Thursday, August 25, 2016

TIGERS, ELEPHANTS, AND ALL WHO ARE CAGED




The last couple of weeks of my life have been marked by a mixture of personal good fortune and the mystery of life on planet earth.  These mysteries involve other humans I know, and certain animals.  I'll begin with the certain animals. 

There is the Bengal tiger, Laziz, who was finally sprung from the so-called "worst zoo in the world" on Wednesday, August 24.  He is bound for a wildlife preserve from his tiny, almost uninhabitable box cage in Gaza.  I choose not to go on and on about the zoo, and focus instead on what life will be like for Laziz when he is re-homed.  There is no telling what will happen to him, or if it will be wonderful or horrible.  His story isn't over.  It's not being re-written.  It's still being written.  But, of course, the people of the world who are following Laziz's story -- including me -- rejoice.  We rejoice at his widening prospects. 

Out of the Worst Zoo in the World

There is the Seattle elephant, Bamboo, who was re-homed to the Oklahoma zoo where she was met with violence exacted upon her by other elephants.  She, too, is doing some damage on other elephants.  According to the Oklahoma zoo, "Bamboo is doing great, integrating well," and she is experiencing so-called "normal" establishment of dominance hierarchy in a new herd.   Bamboo's story is also still being written.  Her advocates in Seattle say "We are not going to stop until Bamboo can rest in peace and live out her golden years in a humane way."  It's hard not to want that for the 49-year-old elephant.  But I don't know or have any way of knowing what Bamboo wants.  All I have is hope.

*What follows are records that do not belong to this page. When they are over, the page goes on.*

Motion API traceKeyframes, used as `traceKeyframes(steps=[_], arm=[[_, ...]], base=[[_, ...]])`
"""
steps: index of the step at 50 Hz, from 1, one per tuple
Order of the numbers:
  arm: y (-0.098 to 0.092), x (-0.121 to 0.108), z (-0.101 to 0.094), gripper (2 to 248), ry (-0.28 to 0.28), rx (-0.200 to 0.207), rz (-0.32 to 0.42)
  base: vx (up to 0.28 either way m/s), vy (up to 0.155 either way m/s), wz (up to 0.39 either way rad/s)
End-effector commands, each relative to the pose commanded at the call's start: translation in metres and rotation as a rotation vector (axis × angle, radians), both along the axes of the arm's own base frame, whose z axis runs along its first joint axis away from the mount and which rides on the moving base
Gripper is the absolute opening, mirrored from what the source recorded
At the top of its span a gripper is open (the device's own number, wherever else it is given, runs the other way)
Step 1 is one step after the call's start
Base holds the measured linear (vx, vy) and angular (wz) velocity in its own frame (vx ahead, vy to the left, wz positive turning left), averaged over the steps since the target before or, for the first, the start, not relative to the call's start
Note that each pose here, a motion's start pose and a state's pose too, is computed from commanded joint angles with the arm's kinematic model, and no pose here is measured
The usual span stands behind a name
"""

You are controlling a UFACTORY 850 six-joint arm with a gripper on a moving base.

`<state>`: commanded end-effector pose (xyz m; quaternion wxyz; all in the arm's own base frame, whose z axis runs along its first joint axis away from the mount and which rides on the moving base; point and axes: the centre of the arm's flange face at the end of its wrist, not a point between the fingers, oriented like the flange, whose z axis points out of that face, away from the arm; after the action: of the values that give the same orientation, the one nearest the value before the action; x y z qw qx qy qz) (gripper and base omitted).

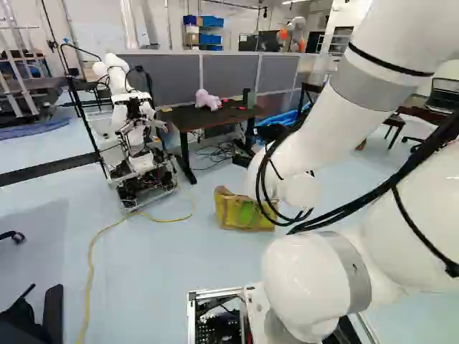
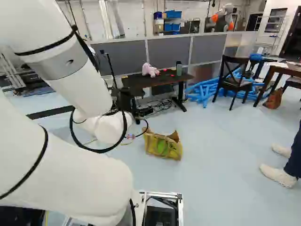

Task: Pick up the bag on the ground and place it on the table

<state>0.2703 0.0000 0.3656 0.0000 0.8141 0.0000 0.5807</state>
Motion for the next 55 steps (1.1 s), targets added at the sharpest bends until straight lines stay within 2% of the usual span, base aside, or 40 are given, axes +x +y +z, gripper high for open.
traceKeyframes(steps=[30,55], arm=[[0.0,0.0,0.0,247,0.0,0.0,0.0],[0.0,0.0,0.0,247,0.0,0.0,0.0]], base=[[0.006,0.0,0.0],[0.074,0.0,-0.009]])
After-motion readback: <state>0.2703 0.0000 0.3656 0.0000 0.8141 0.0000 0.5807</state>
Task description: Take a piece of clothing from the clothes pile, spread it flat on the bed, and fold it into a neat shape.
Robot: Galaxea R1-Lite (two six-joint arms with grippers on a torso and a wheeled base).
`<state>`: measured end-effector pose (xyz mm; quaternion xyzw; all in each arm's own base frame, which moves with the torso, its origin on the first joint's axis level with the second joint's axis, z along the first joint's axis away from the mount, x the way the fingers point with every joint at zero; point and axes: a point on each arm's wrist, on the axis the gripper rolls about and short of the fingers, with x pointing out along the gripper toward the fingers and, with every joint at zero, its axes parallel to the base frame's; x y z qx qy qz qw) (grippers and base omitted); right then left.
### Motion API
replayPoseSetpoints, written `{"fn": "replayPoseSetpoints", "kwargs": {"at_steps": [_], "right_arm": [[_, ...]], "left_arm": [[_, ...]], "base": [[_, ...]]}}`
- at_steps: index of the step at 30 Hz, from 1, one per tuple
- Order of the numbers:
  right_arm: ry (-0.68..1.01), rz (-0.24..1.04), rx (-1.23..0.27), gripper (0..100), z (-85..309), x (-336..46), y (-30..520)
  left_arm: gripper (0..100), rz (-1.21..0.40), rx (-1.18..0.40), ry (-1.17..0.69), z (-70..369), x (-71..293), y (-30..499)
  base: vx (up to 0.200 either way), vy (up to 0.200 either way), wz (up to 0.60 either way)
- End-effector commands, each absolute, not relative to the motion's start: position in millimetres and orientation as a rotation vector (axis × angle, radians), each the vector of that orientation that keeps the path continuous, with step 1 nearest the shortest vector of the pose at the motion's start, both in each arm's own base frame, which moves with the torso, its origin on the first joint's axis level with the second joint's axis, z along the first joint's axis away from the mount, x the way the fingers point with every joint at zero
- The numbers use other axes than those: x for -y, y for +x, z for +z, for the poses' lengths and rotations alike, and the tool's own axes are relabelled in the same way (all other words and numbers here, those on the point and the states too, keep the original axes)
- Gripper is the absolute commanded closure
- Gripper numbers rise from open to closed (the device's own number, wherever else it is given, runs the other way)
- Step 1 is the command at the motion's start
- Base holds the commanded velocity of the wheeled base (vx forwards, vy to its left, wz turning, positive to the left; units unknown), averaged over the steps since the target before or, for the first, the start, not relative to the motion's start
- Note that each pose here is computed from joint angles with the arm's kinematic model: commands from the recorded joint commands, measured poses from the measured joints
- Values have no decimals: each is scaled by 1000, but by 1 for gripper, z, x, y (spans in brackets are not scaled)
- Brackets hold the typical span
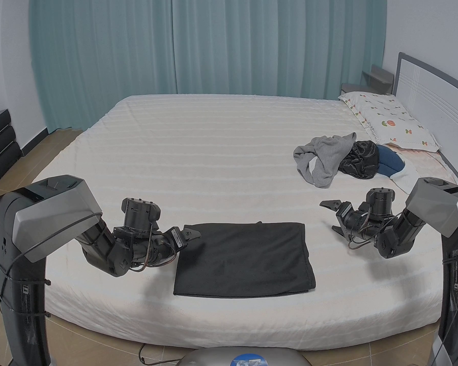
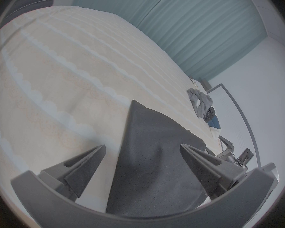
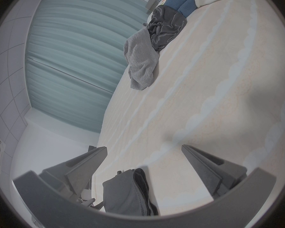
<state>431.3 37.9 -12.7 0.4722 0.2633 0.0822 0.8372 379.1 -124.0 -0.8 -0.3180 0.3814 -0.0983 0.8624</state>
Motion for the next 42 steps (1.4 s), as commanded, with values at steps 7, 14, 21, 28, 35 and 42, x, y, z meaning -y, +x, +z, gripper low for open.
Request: {"fn": "replayPoseSetpoints", "kwargs": {"at_steps": [7, 14, 21, 28, 35, 42], "right_arm": [[998, 177, -561, 0, -14, -40, 431], [998, 176, -562, 0, -14, -40, 431], [998, 178, -559, 0, -13, -40, 431], [999, 177, -557, 0, -12, -39, 431], [999, 178, -559, 0, -12, -39, 431], [999, 172, -569, 0, -15, -39, 429]], "left_arm": [[0, -241, -818, -660, -11, 132, 376], [0, -248, -815, -657, -16, 135, 381], [100, -247, -818, -656, -17, 137, 381], [100, -228, -821, -653, -18, 136, 379], [100, -216, -820, -648, -18, 135, 378], [100, -198, -813, -644, -17, 134, 378]], "base": [[0, 0, 0], [0, 0, 0], [0, 0, 0], [0, 0, 0], [0, 0, 0], [0, 0, 0]]}}
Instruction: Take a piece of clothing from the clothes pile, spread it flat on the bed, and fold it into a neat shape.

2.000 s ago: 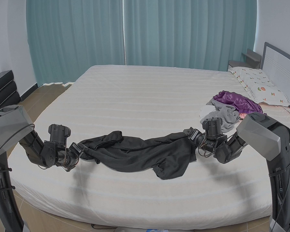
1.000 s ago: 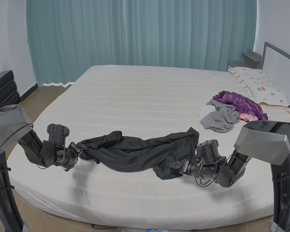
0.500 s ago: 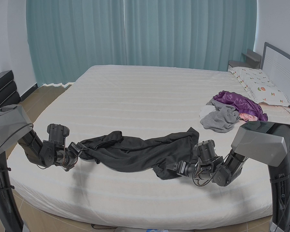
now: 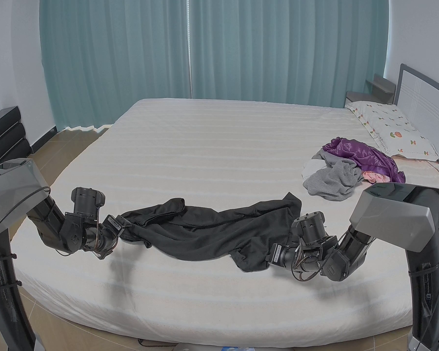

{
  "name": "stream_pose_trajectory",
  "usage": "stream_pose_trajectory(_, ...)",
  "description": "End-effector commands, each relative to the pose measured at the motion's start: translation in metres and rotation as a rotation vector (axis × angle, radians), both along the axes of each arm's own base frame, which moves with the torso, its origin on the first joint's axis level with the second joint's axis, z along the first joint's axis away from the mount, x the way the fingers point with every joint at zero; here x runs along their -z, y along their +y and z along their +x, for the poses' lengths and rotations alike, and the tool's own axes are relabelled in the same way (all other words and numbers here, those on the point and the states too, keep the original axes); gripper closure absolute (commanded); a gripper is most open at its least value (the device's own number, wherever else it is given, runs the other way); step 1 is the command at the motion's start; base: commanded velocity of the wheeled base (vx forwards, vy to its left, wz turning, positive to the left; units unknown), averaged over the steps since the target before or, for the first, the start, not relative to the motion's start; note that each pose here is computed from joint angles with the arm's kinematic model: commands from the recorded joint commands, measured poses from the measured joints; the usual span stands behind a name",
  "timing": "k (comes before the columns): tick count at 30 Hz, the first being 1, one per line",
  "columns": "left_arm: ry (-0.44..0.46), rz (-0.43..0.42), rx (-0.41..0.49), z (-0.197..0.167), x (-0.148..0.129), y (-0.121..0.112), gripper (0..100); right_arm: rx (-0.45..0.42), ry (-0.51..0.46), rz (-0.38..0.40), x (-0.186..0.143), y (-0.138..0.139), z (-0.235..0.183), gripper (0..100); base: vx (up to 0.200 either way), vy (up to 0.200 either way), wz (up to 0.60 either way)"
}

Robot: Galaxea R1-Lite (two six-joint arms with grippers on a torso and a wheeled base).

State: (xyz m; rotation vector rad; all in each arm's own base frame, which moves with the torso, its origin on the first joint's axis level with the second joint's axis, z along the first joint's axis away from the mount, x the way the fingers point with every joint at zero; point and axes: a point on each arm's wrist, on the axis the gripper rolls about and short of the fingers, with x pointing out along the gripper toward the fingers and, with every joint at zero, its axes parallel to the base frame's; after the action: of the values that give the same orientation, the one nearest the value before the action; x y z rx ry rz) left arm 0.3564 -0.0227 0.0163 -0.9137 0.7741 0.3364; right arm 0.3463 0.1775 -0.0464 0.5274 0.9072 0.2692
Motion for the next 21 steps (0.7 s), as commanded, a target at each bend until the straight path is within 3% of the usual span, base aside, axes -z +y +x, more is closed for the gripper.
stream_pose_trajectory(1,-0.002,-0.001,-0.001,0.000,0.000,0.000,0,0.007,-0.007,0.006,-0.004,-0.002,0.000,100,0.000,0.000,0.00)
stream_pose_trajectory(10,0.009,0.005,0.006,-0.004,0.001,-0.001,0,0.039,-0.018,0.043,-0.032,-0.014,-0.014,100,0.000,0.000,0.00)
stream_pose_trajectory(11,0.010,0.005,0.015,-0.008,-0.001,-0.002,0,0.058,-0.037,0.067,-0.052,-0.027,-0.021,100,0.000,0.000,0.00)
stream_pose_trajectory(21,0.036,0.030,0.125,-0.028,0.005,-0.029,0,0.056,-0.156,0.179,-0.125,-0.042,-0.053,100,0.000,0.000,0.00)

Bamboo From Seattle to Oklahoma

And then there is me.  Son Andy drove with granddaughter Bella and me to see my newly-discovered but life-long brother, Red, in Moses Lake, about three-and-a-half-hours from my home in Edmonds.  I didn't notice the landscape on the way over because I was anxious and expectant and excited.  After about a half-an-hour into my time with Red and his wife, Kate, I began to forget that we just met.  In fact, the "paternity event" (my new favorite phrase) was only discovered eight months or so ago in a confluence of incredibly unlikely coincidences involving Andy and Red and DNA tests from Ancestry.com.  Everything about Red and me being siblings is new, but when we met, my reaction was one I can only describe as rather instantaneous alchemy.  We don't have any time to make up, or catching up to do.  We just are, as certain as there are peas and there are carrots.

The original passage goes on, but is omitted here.